> [What is expected]: Lines to restate from the data below: from the one containing "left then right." to the one containing "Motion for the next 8", both included. Give them again exactly, and only them.

> [Data to use]:
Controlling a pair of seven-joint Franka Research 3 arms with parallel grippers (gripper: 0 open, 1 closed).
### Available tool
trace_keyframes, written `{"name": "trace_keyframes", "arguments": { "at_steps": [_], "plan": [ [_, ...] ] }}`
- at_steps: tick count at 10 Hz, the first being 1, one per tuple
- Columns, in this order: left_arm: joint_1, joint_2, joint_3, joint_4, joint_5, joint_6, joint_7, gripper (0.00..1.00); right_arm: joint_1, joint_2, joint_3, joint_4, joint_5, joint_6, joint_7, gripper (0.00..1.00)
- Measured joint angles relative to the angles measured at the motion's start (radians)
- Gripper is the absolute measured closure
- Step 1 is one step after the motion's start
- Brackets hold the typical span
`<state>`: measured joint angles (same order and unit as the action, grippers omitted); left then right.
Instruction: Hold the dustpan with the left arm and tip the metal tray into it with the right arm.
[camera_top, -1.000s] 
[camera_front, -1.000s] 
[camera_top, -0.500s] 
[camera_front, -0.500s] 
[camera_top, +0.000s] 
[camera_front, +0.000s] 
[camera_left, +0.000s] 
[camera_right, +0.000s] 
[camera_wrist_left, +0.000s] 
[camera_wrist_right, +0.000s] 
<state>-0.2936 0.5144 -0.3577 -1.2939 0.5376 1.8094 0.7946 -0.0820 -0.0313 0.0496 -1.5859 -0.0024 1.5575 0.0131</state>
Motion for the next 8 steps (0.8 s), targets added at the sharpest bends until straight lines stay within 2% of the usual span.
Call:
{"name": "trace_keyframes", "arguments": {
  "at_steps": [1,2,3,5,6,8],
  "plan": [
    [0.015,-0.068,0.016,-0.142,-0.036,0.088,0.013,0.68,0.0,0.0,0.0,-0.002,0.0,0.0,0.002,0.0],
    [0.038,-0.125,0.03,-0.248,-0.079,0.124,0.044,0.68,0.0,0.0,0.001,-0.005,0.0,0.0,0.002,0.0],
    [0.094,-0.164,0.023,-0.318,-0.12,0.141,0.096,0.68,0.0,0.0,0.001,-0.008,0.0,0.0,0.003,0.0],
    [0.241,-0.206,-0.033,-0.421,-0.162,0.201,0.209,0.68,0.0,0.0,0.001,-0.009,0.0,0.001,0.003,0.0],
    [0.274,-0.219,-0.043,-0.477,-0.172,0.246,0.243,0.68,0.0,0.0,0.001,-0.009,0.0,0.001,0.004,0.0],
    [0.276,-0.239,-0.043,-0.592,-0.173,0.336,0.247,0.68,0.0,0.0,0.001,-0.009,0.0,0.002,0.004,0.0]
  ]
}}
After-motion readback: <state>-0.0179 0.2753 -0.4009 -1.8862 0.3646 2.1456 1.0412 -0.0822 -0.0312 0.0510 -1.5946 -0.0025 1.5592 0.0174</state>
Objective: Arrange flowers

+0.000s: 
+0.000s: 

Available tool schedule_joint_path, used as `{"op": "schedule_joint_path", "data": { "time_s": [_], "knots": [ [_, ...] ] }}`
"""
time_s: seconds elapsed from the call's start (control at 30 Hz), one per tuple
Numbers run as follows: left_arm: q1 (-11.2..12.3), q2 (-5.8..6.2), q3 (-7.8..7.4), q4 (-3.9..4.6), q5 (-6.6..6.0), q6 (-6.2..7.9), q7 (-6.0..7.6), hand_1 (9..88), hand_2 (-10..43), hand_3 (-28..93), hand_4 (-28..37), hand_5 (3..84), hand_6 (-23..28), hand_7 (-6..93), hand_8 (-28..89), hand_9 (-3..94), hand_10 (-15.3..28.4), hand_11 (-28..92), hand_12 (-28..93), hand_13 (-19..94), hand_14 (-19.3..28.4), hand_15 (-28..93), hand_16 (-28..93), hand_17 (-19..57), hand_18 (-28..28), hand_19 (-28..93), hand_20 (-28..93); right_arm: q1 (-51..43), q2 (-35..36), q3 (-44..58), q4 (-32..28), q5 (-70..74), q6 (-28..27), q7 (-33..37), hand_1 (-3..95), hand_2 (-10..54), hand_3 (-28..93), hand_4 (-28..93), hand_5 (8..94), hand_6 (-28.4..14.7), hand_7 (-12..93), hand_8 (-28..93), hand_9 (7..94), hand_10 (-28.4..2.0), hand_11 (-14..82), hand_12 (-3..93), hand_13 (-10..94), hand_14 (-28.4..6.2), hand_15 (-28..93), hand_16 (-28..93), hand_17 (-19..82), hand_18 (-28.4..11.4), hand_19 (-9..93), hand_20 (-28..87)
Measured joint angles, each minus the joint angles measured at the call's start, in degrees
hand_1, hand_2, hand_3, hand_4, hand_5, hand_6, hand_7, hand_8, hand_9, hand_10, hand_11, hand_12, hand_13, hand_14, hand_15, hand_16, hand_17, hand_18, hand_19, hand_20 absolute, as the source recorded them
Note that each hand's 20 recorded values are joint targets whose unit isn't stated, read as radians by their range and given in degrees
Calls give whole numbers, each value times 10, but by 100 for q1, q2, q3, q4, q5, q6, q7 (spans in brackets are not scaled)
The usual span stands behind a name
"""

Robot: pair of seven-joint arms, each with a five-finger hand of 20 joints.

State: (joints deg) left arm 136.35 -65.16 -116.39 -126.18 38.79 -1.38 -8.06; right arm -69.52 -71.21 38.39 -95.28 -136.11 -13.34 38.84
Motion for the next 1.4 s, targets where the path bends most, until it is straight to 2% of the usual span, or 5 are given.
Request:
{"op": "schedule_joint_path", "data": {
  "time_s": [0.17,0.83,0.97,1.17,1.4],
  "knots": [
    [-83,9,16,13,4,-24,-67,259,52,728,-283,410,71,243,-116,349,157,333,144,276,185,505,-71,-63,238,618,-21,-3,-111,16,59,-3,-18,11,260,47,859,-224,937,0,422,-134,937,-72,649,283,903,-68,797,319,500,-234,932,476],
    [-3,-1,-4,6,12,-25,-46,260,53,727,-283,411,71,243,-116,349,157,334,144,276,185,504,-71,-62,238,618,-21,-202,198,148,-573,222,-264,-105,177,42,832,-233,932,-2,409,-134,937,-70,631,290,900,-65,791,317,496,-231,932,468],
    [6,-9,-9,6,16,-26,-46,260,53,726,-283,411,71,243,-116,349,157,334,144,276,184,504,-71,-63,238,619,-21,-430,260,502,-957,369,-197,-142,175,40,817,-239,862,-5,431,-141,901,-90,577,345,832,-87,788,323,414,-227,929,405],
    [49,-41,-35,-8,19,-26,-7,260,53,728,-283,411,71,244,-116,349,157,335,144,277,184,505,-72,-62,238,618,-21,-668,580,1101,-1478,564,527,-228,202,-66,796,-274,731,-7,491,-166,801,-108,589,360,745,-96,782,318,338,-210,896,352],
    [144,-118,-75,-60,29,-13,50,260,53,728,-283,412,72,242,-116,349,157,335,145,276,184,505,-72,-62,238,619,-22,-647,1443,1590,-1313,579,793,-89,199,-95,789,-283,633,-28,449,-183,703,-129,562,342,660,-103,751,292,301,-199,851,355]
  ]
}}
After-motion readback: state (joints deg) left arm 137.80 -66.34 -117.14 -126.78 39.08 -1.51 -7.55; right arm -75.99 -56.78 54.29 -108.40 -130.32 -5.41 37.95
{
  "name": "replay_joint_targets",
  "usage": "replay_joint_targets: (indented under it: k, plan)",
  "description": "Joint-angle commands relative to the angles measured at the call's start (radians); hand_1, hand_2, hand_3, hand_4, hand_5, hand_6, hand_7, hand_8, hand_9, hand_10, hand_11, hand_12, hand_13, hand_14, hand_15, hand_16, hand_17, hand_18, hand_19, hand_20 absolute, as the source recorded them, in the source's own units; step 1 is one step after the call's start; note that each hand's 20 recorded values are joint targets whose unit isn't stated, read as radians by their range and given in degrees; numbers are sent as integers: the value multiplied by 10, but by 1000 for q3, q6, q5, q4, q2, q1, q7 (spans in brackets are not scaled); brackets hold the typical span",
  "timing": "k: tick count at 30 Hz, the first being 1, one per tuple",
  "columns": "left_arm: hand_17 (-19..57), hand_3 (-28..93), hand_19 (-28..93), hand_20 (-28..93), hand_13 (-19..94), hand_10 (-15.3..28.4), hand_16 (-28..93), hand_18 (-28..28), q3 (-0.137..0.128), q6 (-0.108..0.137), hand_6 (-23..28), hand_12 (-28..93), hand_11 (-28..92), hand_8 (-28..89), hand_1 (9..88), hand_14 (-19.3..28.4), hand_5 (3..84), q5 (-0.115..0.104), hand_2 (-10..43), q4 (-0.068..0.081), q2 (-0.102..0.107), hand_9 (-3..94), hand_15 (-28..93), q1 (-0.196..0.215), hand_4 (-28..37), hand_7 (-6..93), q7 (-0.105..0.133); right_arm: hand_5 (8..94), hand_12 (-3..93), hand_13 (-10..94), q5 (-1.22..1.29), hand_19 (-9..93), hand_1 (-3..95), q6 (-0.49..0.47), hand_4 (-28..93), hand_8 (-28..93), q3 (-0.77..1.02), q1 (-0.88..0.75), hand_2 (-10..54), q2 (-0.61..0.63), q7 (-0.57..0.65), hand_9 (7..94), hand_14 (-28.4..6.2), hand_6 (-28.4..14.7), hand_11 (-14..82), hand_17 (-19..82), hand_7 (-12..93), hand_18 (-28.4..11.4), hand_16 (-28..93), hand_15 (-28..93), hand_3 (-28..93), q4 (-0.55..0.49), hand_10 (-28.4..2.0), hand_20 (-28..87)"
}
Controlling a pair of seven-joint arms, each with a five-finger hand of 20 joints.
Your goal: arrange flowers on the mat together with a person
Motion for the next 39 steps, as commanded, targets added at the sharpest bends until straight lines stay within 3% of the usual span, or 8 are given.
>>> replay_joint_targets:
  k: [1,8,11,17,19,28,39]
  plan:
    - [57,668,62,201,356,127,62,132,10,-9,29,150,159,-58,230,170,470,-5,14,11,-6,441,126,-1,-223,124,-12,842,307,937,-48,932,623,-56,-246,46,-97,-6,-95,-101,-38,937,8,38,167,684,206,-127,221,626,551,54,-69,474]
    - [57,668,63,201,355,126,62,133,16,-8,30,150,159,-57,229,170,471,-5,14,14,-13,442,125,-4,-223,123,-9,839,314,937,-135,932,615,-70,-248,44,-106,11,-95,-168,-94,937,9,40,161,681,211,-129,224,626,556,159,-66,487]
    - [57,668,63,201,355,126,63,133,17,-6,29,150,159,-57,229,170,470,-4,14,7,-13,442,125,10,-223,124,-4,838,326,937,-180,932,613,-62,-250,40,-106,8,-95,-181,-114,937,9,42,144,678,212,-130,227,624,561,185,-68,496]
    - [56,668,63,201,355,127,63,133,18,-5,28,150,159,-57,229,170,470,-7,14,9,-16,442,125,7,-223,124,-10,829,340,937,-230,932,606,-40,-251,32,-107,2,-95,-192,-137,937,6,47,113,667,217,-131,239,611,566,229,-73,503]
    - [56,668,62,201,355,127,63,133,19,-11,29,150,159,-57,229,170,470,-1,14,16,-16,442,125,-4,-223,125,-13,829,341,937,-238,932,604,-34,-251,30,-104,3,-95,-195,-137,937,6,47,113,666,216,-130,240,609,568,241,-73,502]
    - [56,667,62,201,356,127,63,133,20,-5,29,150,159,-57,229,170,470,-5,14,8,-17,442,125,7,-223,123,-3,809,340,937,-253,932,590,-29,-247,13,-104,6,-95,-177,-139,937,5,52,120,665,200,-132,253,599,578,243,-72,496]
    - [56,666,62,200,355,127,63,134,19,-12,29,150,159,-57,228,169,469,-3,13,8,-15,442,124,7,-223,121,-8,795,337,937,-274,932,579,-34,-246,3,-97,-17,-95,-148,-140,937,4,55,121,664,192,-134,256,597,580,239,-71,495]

> [Expected answer]:
`<state>`: measured joint angles (same order and unit as the action, grippers omitted); left then right.
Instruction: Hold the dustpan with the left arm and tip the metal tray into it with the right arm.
[camera_top, -1.000s] 
[camera_front, -1.000s] 
[camera_top, -0.500s] 
[camera_front, -0.500s] 
[camera_top, +0.000s] 
[camera_front, +0.000s] 
[camera_left, +0.000s] 
[camera_right, +0.000s] 
[camera_wrist_left, +0.000s] 
[camera_wrist_right, +0.000s] 
<state>-0.2936 0.5144 -0.3577 -1.2939 0.5376 1.8094 0.7946 -0.0820 -0.0313 0.0496 -1.5859 -0.0024 1.5575 0.0131</state>
Motion for the next 8 steps (0.8 s), targets added at the sharpest bends until straight lines stay within 2% of the usual span.

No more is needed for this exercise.